Classic tractor focus: The Caterpillar D2
18th November 2021
Each month, Farmers Guide’s vintage machinery expert Henry Brown looks back at the production history of a classic tractor – for this month he explores some classic crawler tractors.
The Caterpillar Tractor Company was formed in Illinois when the Best Tractor Co and the Holt Tractor Co merged in 1925. The Best Tractor Co had already registered the Caterpillar name, and the Caterpillar Twenty with a 25hp petrol engine and a three forward and one reverse gearbox, made between 1927 and 1933, was one of its more successful early crawler tractors.
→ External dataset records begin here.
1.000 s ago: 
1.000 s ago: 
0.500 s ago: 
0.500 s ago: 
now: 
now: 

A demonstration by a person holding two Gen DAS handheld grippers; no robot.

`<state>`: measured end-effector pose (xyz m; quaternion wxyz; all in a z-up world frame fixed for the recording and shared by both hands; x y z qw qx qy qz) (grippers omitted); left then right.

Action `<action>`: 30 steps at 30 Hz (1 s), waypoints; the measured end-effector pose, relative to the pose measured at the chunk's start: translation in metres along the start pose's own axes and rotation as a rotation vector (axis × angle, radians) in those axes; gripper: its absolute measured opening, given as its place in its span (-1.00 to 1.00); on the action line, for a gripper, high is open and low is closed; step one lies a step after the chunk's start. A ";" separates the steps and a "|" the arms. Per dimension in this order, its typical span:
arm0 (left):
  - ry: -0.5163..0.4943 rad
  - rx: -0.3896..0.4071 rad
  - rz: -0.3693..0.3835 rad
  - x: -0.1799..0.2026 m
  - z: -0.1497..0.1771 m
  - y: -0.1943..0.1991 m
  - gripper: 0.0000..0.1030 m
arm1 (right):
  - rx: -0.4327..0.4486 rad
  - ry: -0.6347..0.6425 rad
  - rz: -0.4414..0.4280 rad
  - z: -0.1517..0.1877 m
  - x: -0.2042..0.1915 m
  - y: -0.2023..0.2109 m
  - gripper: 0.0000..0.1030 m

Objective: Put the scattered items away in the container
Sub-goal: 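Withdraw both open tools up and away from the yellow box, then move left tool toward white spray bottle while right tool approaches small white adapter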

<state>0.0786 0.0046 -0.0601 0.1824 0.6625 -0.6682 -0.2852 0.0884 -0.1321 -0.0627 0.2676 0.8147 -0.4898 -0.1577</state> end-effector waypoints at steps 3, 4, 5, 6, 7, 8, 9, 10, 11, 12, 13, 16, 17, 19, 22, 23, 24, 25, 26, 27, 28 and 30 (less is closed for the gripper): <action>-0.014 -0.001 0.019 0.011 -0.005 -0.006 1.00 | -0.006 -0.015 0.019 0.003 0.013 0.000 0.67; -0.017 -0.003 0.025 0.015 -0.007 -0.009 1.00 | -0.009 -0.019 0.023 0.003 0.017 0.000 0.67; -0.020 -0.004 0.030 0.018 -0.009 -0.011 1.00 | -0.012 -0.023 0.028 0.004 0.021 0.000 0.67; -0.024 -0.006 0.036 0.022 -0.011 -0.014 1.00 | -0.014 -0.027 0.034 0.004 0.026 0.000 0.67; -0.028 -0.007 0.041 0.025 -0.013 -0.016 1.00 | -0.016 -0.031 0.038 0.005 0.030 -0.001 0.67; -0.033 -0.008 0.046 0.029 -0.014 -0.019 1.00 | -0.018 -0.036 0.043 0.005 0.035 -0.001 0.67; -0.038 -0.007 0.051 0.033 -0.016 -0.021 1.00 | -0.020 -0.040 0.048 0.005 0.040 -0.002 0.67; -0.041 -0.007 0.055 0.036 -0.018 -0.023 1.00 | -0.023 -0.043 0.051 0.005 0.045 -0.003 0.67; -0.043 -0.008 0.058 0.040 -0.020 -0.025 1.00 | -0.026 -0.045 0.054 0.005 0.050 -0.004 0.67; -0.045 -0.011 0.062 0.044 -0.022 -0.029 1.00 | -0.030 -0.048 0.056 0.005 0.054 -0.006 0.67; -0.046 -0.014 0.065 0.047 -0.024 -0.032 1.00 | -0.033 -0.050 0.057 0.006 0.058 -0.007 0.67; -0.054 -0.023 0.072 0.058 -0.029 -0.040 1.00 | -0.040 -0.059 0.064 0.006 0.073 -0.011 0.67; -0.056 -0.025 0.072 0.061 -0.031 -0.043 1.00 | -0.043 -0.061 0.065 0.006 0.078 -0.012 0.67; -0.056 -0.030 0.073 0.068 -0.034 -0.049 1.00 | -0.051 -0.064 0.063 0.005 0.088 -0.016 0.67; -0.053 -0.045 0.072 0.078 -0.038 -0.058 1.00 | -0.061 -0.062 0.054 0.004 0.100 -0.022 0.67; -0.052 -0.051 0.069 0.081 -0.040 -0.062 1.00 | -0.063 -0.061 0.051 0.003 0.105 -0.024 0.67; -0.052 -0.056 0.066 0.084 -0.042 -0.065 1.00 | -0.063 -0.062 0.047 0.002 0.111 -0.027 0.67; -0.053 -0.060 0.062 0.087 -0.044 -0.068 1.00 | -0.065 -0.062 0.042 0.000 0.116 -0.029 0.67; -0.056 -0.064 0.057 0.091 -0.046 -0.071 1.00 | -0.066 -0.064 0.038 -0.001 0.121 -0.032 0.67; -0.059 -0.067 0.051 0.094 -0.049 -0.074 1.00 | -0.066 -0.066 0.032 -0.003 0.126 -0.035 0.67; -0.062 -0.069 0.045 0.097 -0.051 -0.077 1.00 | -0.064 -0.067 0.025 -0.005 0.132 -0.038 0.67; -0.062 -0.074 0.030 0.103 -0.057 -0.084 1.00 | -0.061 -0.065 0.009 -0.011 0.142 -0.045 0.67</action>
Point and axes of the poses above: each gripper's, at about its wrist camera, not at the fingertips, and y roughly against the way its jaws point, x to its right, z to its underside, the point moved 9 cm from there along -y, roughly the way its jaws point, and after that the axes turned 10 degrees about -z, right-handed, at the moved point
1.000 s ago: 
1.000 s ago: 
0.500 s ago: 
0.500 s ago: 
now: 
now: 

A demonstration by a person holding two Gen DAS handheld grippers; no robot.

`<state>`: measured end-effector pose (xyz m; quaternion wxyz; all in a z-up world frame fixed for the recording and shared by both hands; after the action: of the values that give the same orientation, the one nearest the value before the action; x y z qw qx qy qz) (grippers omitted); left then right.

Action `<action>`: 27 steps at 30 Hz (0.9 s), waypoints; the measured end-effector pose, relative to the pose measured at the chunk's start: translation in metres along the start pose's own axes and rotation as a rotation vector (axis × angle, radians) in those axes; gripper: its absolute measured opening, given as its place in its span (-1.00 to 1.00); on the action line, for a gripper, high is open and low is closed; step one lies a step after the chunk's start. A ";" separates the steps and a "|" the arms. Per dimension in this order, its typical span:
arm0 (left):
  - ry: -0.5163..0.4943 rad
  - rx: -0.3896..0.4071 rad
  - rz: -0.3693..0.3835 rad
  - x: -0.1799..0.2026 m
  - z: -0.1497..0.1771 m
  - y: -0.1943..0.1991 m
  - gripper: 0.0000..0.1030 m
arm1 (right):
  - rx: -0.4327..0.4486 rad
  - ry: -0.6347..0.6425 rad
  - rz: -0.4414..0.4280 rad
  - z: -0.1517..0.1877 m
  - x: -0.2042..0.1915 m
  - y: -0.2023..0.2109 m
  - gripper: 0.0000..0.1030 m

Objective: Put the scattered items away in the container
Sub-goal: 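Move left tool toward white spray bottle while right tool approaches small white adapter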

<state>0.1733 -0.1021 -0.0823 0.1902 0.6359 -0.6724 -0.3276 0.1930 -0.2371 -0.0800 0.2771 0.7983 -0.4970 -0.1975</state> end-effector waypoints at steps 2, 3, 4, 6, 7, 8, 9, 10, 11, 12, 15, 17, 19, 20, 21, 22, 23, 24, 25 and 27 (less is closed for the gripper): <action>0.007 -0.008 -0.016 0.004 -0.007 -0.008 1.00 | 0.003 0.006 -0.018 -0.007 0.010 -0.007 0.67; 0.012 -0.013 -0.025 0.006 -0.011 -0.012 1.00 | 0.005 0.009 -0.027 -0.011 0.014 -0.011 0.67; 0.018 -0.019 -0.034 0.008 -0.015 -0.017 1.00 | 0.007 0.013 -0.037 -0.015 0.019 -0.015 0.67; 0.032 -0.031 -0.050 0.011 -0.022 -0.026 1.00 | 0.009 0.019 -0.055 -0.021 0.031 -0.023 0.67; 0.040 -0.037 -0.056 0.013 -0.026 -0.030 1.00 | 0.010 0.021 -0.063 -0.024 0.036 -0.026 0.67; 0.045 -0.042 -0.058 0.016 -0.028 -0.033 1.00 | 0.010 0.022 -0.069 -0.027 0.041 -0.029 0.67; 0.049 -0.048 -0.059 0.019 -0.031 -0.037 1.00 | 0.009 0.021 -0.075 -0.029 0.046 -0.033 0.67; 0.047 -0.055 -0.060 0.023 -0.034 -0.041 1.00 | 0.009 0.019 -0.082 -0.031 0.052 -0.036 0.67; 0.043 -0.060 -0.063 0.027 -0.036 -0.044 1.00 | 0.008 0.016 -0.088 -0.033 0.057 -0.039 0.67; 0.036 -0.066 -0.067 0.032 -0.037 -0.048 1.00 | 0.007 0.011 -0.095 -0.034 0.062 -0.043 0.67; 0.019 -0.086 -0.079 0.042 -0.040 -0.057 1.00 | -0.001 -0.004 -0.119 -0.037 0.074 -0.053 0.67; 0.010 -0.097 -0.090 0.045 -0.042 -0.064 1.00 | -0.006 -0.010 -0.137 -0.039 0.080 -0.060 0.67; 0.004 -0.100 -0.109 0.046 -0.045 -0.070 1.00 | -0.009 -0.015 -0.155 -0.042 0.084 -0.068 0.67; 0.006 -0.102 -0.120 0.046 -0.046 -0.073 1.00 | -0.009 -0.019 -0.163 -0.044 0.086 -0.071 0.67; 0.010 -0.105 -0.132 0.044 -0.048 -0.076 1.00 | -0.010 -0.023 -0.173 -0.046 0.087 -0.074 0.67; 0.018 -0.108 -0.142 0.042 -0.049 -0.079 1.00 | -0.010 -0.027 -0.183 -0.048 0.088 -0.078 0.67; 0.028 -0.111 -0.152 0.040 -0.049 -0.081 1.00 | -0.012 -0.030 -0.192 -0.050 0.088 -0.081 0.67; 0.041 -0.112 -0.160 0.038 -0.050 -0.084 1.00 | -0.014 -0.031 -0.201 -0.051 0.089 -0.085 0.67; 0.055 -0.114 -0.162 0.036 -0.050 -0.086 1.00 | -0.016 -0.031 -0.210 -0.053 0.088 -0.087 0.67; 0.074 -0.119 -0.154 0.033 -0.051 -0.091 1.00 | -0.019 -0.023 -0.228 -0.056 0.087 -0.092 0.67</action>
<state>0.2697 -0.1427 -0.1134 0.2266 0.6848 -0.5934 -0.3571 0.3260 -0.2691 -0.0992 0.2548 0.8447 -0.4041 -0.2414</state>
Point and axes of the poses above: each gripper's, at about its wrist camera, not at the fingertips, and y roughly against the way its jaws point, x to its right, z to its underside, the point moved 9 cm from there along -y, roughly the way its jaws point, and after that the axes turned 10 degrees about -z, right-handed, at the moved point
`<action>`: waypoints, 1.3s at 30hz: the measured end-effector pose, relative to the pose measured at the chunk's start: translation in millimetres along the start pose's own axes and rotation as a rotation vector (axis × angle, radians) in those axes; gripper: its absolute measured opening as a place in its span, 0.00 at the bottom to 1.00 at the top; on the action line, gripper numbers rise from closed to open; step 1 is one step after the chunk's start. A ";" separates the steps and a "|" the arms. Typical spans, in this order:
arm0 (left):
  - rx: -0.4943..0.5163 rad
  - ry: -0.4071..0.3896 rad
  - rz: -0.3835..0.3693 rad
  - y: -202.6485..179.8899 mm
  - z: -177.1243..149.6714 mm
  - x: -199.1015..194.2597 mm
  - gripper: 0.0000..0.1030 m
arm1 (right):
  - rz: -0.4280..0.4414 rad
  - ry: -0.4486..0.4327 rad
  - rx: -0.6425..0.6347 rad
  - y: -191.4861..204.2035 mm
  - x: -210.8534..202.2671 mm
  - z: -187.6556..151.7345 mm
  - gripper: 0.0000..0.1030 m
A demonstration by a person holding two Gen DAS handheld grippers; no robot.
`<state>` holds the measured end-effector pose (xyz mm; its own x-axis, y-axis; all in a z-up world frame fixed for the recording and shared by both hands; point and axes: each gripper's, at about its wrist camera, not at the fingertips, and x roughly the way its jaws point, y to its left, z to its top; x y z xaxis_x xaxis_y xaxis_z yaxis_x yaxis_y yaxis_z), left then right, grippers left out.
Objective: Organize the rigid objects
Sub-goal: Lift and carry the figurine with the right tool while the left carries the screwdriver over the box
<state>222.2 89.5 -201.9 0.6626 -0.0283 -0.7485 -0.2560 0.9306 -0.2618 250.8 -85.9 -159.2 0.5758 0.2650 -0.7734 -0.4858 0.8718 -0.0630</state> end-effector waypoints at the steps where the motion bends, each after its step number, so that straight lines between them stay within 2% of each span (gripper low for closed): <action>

The first Caterpillar tractors arrived in the UK in 1913 and, by the mid-1930s, Jack Olding at Hatfield, H Leverton & Son at Spalding and L.O Tractors at Cooper Angus in Scotland were importing a range of Caterpillar tractors which included the 30hp D2 along with the more powerful D4, D6 and D8 diesel-engined crawlers.
The diesel-engined D2 announced in 1938 was made for the next 20 years. The Caterpillar R2, a gasoline-engined version of the D2, had appeared in 1933 but was only made for a few years. The D2 had a four-cylinder, four stroke water cooled diesel engine, a five speed gearbox and the option of 40 or 50in track widths. The engine was started with a two-cylinder petrol donkey engine or optional 24V electric starting system. A 1947 farming magazine reported that an improved D2 had a new 32hp diesel engine which developed 32 drawbar hp compared with 25 drawbar hp for the earlier model. It noted that the new model could plough about 1.5 acres per hour with a four-furrow plough.
The world of the crawler tractor changed forever in 1989, when Caterpillar introduced the Challenger 65 to UK farmers. This new high-speed crawler tractor had rubber tracks, a 270hp diesel engine, 10 forward and two reverse gears and a top speed of 18mph. There were six models of the Caterpillar Challenger in 1996, with engines ranging from 212–330hp.